=== The problem ===
Produce as output only the lines below starting at the line with "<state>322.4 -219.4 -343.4" and continuing through the line with "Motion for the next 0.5", each one exactly as written.

____________________

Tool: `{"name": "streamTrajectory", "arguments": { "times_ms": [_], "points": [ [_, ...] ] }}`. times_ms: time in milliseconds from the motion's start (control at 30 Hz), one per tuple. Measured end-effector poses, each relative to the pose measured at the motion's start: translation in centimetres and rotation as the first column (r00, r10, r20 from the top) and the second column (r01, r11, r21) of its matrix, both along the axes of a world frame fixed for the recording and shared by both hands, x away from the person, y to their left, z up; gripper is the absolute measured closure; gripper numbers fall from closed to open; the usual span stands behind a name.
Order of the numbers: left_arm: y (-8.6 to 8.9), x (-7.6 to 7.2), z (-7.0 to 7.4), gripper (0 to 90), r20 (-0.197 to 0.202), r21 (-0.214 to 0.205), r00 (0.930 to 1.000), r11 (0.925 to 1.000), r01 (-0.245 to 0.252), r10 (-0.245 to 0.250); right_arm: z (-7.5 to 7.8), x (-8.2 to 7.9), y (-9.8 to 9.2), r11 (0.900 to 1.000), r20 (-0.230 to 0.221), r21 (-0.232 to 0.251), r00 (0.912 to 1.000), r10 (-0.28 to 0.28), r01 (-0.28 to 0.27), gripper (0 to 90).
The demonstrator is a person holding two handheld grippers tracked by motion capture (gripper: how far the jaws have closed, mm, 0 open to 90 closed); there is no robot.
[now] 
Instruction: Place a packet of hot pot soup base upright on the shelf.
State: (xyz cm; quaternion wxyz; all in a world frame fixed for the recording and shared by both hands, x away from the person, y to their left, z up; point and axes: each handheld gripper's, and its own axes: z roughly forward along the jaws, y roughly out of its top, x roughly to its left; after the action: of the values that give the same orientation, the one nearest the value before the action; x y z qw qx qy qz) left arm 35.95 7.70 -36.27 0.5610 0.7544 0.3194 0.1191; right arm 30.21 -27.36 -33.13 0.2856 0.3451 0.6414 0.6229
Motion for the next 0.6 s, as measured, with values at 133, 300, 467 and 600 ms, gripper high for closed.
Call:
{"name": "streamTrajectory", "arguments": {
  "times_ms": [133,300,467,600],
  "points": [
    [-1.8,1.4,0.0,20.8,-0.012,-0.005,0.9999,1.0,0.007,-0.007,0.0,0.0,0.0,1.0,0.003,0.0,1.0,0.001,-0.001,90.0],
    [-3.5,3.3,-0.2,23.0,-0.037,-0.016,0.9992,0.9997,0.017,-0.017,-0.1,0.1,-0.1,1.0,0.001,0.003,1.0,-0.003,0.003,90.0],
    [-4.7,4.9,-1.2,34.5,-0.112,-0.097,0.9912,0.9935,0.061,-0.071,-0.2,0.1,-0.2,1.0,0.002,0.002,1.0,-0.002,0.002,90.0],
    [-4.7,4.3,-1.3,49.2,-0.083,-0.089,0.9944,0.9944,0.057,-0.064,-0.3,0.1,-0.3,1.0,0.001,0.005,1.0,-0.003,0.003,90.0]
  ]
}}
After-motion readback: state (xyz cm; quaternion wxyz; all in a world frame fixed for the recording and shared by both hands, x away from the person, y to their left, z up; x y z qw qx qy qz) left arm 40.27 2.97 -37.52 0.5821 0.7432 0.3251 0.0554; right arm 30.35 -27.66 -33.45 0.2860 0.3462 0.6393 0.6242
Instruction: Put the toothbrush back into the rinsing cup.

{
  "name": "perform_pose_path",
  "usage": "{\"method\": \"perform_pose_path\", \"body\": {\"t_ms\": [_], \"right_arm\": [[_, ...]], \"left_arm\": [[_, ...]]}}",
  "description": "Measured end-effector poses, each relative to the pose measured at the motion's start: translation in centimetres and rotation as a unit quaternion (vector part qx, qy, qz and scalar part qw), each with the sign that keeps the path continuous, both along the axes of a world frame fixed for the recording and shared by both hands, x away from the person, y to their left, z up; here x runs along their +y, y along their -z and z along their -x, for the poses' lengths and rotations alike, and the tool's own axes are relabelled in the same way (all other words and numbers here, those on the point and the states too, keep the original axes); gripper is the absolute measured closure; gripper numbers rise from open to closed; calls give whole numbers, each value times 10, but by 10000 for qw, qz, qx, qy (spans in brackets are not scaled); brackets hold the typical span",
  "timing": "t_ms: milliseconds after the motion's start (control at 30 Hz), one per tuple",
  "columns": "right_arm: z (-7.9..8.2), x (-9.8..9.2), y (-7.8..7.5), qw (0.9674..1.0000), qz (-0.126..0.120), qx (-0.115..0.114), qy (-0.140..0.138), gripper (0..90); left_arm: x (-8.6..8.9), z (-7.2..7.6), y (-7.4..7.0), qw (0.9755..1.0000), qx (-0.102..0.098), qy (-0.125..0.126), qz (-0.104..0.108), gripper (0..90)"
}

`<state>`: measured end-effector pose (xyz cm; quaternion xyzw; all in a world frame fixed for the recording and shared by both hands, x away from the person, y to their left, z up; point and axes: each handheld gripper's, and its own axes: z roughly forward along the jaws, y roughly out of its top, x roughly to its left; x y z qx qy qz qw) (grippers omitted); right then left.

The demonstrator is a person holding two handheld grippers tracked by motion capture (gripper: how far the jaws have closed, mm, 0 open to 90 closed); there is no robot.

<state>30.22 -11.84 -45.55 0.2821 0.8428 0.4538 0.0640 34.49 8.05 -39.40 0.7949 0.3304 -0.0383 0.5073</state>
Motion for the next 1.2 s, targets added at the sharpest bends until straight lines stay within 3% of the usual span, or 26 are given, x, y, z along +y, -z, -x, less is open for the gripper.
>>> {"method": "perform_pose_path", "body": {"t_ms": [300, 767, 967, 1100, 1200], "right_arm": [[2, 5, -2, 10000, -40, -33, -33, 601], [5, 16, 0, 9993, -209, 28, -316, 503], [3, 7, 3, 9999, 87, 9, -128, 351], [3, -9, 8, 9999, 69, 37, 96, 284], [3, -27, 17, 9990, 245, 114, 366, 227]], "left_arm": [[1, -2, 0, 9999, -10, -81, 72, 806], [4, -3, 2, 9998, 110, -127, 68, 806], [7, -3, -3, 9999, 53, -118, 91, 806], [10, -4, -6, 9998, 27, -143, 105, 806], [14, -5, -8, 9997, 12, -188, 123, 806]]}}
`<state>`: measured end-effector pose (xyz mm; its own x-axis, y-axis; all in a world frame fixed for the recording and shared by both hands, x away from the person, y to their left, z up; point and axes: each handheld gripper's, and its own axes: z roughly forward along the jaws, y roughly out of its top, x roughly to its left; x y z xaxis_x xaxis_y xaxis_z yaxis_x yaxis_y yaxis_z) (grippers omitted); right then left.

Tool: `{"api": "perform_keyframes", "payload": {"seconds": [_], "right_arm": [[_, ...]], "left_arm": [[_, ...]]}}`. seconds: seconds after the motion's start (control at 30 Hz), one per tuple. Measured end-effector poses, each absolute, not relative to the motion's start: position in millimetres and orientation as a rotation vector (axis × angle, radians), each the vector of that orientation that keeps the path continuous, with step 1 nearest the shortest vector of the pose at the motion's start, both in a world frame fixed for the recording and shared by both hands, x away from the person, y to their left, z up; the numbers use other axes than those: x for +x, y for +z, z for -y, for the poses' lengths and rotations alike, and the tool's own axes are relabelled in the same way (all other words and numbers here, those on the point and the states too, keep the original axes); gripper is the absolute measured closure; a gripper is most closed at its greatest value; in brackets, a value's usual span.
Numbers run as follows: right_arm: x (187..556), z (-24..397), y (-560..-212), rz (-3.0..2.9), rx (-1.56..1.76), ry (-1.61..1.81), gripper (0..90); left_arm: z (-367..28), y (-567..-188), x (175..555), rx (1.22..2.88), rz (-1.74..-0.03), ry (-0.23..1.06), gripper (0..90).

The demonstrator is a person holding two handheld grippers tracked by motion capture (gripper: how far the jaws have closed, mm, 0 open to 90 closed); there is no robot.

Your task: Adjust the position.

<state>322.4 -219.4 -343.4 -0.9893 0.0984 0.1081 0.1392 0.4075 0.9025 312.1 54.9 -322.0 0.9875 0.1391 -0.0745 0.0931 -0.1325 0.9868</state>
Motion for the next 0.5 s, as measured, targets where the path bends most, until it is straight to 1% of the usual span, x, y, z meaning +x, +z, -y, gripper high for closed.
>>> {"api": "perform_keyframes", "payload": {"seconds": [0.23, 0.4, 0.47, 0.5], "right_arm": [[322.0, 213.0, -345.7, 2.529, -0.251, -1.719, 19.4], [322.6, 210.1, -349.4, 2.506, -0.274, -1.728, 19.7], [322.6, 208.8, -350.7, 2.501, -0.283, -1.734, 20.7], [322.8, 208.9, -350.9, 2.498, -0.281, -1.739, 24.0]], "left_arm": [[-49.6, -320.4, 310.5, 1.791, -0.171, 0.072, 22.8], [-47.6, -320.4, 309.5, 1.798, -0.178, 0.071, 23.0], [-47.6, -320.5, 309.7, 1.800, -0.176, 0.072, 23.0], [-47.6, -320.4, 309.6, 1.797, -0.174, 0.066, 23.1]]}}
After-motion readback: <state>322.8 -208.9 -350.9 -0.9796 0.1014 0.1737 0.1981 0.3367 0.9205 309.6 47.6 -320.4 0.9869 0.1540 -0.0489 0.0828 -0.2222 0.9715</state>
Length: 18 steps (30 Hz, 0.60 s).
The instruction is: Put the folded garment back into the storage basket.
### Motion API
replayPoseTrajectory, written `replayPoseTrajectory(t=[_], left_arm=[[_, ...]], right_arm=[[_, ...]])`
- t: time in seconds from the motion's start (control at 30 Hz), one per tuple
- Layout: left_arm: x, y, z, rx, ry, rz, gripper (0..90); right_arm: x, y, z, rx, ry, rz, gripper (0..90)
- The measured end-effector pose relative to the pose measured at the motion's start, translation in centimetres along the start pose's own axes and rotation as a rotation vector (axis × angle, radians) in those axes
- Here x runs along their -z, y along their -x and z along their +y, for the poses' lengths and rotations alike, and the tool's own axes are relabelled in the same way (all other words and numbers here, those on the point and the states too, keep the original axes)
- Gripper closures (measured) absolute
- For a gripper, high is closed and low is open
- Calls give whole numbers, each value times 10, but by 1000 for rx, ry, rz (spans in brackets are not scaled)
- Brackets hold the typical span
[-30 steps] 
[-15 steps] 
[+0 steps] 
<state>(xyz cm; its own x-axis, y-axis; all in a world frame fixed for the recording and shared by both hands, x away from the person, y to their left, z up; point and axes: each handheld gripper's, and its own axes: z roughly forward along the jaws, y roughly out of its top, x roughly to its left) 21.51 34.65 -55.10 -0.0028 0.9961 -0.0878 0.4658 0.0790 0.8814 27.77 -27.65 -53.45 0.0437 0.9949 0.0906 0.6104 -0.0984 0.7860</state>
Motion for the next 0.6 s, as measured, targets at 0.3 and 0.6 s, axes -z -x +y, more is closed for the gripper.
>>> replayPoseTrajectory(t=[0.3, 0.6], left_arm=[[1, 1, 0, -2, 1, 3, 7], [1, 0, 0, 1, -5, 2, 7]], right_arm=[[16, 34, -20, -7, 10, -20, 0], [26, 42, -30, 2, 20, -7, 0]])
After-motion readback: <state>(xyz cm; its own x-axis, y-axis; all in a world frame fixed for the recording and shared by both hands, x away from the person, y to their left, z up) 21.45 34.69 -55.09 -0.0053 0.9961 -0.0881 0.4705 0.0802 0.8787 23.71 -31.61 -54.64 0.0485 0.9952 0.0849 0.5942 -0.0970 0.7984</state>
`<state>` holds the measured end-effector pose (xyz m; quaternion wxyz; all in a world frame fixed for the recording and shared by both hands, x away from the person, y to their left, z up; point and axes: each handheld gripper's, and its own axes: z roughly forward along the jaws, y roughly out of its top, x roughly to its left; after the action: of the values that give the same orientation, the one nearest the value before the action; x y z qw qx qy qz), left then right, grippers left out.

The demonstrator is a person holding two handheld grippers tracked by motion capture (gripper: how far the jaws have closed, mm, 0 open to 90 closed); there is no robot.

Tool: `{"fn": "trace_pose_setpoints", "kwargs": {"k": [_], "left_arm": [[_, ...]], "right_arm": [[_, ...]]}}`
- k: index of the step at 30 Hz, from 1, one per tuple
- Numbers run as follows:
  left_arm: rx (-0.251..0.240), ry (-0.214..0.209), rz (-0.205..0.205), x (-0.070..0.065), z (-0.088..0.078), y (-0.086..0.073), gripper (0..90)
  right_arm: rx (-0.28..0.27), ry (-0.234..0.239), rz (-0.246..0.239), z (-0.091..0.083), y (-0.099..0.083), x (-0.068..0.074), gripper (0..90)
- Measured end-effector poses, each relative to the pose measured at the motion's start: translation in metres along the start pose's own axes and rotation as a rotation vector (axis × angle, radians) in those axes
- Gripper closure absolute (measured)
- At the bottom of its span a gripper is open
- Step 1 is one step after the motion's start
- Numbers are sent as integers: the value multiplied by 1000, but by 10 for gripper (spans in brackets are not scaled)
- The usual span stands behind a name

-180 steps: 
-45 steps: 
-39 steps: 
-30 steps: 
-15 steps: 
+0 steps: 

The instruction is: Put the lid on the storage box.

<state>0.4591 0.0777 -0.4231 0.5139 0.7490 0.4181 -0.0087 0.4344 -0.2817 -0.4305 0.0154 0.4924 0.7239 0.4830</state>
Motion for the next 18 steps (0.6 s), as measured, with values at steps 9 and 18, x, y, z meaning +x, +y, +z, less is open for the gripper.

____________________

=== Response area ===
<state>322.4 -219.4 -343.4 -0.9893 0.0984 0.1081 0.1392 0.4075 0.9025 312.1 54.9 -322.0 0.9875 0.1391 -0.0745 0.0931 -0.1325 0.9868</state>
Motion for the next 0.5 s, as measured, targets where the path bends most, until it is straight to 1% of the usual span, x, y, z meaning +x, +z, -y, gripper high for closed.

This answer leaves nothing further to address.